Cyber crisis looms: business leaders warn threats will test organisations’ resilience in 2026

Business leaders are bracing for a year of escalating cyber threats, as AI-driven attacks, ransomware and supply chain compromises push cyber risk to the top of the corporate agenda. 

Research published today [23rd October] by Talan, shows that nearly seven in ten executives (69%) expect the cyber threat landscape to become more complex in the next 12 months – with many concerned that 2026 will stretch their organisations’ resilience to its limits. 

The survey of 200 CISOs across the UK and Europe found that whilst 62% are very confident they’ll have the resources to tackle cyber and privacy threats, most acknowledge that the threat is both imminent and serious, especially against a background of financial and geopolitical instability.

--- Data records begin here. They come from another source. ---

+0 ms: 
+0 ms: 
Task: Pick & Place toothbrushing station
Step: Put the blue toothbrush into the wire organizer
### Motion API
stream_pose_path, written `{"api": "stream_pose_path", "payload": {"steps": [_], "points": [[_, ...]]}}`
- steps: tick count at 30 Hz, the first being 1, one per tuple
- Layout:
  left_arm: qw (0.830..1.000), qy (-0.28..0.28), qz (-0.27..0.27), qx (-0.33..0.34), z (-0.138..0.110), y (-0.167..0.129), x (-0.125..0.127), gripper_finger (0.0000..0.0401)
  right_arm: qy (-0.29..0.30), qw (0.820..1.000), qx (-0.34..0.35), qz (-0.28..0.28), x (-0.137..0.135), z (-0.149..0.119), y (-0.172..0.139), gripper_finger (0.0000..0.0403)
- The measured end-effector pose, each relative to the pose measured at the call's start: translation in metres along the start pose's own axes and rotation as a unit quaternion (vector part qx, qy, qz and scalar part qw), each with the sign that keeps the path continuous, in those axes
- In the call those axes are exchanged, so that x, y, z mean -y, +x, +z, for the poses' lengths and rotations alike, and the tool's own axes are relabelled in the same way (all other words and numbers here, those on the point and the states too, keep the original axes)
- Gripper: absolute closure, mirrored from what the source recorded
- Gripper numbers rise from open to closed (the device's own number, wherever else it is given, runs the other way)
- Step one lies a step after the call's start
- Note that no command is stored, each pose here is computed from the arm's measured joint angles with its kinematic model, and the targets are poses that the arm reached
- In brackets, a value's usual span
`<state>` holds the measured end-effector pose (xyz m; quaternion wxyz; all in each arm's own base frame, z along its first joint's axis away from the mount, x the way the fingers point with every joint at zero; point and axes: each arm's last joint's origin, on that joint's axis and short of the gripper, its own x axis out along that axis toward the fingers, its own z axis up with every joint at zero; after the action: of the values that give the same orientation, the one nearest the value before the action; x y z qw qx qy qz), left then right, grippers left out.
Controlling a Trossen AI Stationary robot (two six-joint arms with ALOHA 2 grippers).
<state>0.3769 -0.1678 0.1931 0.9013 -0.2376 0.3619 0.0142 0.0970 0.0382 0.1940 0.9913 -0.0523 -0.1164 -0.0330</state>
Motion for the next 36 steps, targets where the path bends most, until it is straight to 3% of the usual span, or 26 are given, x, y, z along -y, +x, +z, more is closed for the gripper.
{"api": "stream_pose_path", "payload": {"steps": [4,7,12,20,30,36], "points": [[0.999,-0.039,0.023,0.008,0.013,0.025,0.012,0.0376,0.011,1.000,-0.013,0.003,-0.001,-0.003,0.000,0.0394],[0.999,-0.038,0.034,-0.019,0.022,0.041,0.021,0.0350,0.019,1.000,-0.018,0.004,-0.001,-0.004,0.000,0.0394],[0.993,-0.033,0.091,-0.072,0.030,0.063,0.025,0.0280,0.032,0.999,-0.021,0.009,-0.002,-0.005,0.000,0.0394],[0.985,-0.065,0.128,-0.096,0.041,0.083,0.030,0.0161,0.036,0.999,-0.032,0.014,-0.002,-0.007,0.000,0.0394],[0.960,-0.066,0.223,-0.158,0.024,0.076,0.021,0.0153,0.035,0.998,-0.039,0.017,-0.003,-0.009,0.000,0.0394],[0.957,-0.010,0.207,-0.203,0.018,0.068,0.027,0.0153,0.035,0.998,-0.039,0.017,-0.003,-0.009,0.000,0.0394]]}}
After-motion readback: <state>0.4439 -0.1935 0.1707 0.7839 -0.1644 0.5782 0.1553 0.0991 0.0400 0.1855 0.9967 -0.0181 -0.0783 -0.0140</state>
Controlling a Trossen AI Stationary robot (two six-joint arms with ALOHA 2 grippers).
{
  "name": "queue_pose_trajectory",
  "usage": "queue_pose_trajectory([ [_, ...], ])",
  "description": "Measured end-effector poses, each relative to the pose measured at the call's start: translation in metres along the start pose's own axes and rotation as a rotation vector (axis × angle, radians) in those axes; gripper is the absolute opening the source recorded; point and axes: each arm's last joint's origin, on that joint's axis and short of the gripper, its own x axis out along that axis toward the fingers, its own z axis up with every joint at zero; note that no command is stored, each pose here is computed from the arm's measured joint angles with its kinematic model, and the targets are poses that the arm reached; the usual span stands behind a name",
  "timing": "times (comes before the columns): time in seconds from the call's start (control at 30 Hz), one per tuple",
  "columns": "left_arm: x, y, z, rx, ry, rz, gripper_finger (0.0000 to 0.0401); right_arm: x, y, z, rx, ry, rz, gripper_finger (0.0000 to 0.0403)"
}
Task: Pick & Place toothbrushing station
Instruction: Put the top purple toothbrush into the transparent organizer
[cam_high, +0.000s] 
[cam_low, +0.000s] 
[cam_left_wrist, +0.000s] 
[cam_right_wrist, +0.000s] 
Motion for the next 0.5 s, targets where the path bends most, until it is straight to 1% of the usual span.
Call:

 Topping the list of concerns for the C-Suite are AI-accelerated attacks and AI system abuse (69%), ransomware targeting critical infrastructure (62%), software supply chain compromises (55%), and attacks targeting user identities in cloud and SaaS platforms (55%). 

Whilst business leaders rated board-level understanding of cyber and privacy risks as excellent, there is concern about the broader workforce, with rising employee exposure to social engineering and the potential misuse of AI systems urgent challenges that could define the year ahead.

Mandeep Thandi, Director of Cyber and Privacy at Talan, said: 
 

“Cyber threats are now a top business risk – no longer ‘just’ a tech problem, but a leadership test. Executives now rank cyber alongside financial and geopolitical uncertainty as one of the biggest challenges facing organisations today. 
 

“With AI-driven attacks growing more sophisticated by the month, the next year will test just how resilient organisations really are. Those that combine strong governance with engaged employees and a responsible approach to AI will be best placed to adapt and thrive.”

Solutions and next steps 

Talan recommends strengthening board-level accountability, investing in AI governance, and keeping communication clear between security teams and leadership. With 64% of businesses already developing quantum-readiness plans, investment remains critical as businesses prepare for emerging technologies that could redefine security strategies over the coming decade. 

“While it’s encouraging to see businesses feeling well-prepared, they are only ever as strong as their weakest link,” added Mandeep. 
 

“Recent cyber incidents demonstrate that even mature organisations remain vulnerable. These are not isolated cases – such attacks are becoming increasingly common across sectors. 
 

“Gaps in knowledge, and even discontented individuals, continue to leave entry points open for attackers. 
 

“To stay secure, organisations should make security awareness part of everyday practice, strengthen supplier oversight, and ensure rapid response protocols are tested and understood at every level.”